Networking for GenAI Training and Inference Clusters: video Super Good!

  • Recommendation Model: training 100GFlops/interation. inference: few GFlops/s for 100ms latency.
  • LLM: training 1PetaFlops/sentence (3 orders magnitude > recommendation), inference: 10PF/s for 1sec time-to-first token. +10k GPUs for training. Distributed inferencce. Need Compute too.
  • LLama2 70Billion tokens -> 1.7M hours of GPU. IB 200G per GPU, 51.2 TB/s bisection bw. 800 ZetaFlops. 2 Trillion dataset. 2k A100 GPUs. As well, used ROCEv2 (LLama2 34B).
  • +30 ExaFlops (30% of H100 GPUs fp8 peak) + LLama65B training < 1day.
  • Massive cluster: 32k GPUs! Model Parallelism.
  • LLM inference: dual-edge problem. Prefill large messages (High BW) + Decode small messages (latency sensitive).
  • Scale out (-bw, large domain. Scalable RDMA (IB or Ethernet), data parallel traffic) + Scale up (+BW, smaller domain. NVLink 400G, model parallel traffic)
  • 32k GPU. TOR (252), Spine (18), AGG (18). 3 levels. Oversubscription Spine-Agg 7:1. 8 clusters. 252 racks per cluster. 16 GPUs per rack (8x252x16=32k GPUs). ROCEv2!
  • Model Parallelism harder for computation. Model Parallel traffic: all-reduced/all-to-all, big messages (inside cluster = sclae-up). Data Parallel traffic: all-gather & reduce-scatter (between cluster = scale-out, NVLink)
  • Challenges: Latency matters more than ranking. Reliability !!!!!
  • LLM inference needs a fabric.

Scale out vs scale up: storage DB

scale up (vertical): more bw(links), more storage, etc

scale out (horizontal): distribute load into different devices

Network Observability for AI/HPC Training Workflows: video

  • ROCET: Automating RDMA metric collection and analysis for GPU training. Info from hosts/nics and switches.
  • Report: out-of-sequence, nic flaps, local ack timeouts.
  • PARAM + pytorch. Chakra.

EVPN into IXP – ESNOG

From ESNOG (although I am subscribed, I dont really receive notifications…) I saw this presentation, and then I found the main video reference.

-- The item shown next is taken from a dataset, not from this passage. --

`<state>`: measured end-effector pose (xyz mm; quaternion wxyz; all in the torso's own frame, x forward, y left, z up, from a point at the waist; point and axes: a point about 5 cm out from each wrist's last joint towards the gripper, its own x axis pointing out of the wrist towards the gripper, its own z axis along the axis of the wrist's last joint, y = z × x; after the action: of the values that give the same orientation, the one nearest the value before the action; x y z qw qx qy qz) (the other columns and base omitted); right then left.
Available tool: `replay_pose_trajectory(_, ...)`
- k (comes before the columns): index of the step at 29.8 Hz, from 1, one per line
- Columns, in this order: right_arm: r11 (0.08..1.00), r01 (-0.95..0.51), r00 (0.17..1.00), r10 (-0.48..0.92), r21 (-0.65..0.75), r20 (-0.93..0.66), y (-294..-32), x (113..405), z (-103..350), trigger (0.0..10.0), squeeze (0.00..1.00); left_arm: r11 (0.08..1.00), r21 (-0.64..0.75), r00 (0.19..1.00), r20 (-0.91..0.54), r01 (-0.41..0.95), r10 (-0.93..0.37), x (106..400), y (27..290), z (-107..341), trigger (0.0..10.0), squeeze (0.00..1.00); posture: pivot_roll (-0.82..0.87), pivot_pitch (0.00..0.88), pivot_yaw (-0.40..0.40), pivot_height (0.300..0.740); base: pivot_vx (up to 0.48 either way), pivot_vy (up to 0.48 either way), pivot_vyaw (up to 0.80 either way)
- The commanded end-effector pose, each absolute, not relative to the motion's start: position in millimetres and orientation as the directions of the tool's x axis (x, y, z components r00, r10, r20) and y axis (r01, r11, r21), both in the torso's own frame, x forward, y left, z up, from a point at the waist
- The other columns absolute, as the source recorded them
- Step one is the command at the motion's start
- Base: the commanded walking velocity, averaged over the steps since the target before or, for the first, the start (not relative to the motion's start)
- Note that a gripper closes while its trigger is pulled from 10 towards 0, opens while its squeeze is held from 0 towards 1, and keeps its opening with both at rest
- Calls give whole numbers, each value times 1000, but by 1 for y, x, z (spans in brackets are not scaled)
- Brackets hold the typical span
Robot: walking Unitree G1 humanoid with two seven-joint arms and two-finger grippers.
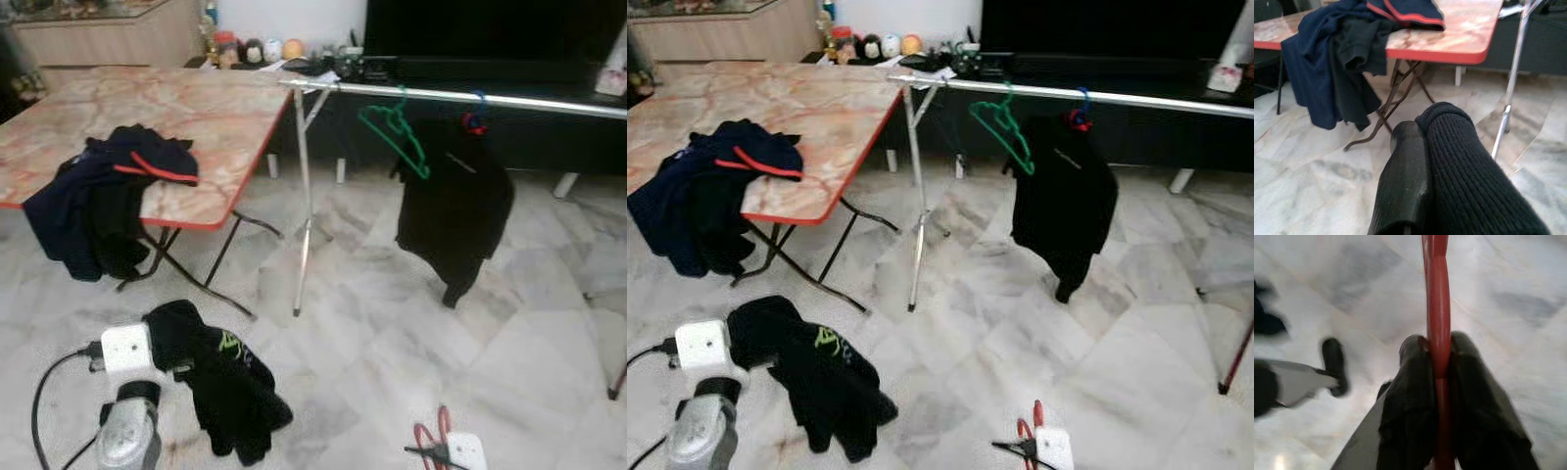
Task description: Hang hanger
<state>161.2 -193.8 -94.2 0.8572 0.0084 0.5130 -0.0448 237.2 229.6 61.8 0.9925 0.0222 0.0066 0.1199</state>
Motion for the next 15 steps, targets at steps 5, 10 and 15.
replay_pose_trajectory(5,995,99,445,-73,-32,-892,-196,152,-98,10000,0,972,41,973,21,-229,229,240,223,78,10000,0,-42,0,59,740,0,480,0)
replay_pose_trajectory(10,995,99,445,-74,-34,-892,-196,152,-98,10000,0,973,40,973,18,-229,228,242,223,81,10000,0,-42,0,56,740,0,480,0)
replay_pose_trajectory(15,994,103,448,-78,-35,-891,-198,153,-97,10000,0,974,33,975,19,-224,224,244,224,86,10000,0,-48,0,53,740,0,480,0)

BUM: 1.5Mbps -> that goes to all customer ports!! Small devices can’t cope with that.

Ratelimiting for BUM ingress/egress

Originally IXP is VPLS. Issue with long lasting flows / long lasting MACs

Solution: EVPN + ProxyARP/ND Agent.

I know EVPN is mainly for Datacenters but it is interesting the move to IXP. Although I remember reading about EVPN into Cisco IOS-XR platform that is mainly a ISP device.

HotChips

I didnt know anything about this conference until the last two months started to read news about it from different blogs. I am surprised the webpage doesnt link to the videos. This one is quite interesting but after the 15 minute becomes very hardcode for me.

GPT-Pilot

I guess there are hundreds of project that try to use GPT to build apps. I found this one and looks very nice. I would like to use it if I find time for one idea.

GEO-LEO-Starlink

From this blog, I could read an interesting presentation about network performance using satellite services. I guess there are many blogs about the performance of Starlink but this was the first time I read something about it. I was surprised the results were not that good even with the latest version of Startlink (that I didnt know neither)

Falcon

I checked out this blog note from Google about Falcon. To be honest, I dont really understand the “implementation”. Is it purely software? Does it interact with merchant Ethernet silicon ASICs? There is so much happening trying to get Ethernet similar to Infiniband that I am wonder how this fits outside Google infra. At the end of the day, Ethernet has been successful because everybody could use it for nearly anything. Just my opinion.

Duolingo

I watched this video yesterday by coincidence . I was keen to know about making learning addictive. And honestly, I liked the video, it was funny and informative. And it is interesting that you can turn evil manipulations into positive ones. I didnt know the presenter was the founder of duolingo and he was from Guatemala. I use duolingo to learn languages, I am not sure if you can really learn a language this way (at least I am not that smart) but it helps to practice a little, and then the compound interest should get you to some decent level. This remind me to brilliant. It is something I wanted to use, but at the end of the day, I dont have time for all things I would like to do. I need to focus in the things I really need to do.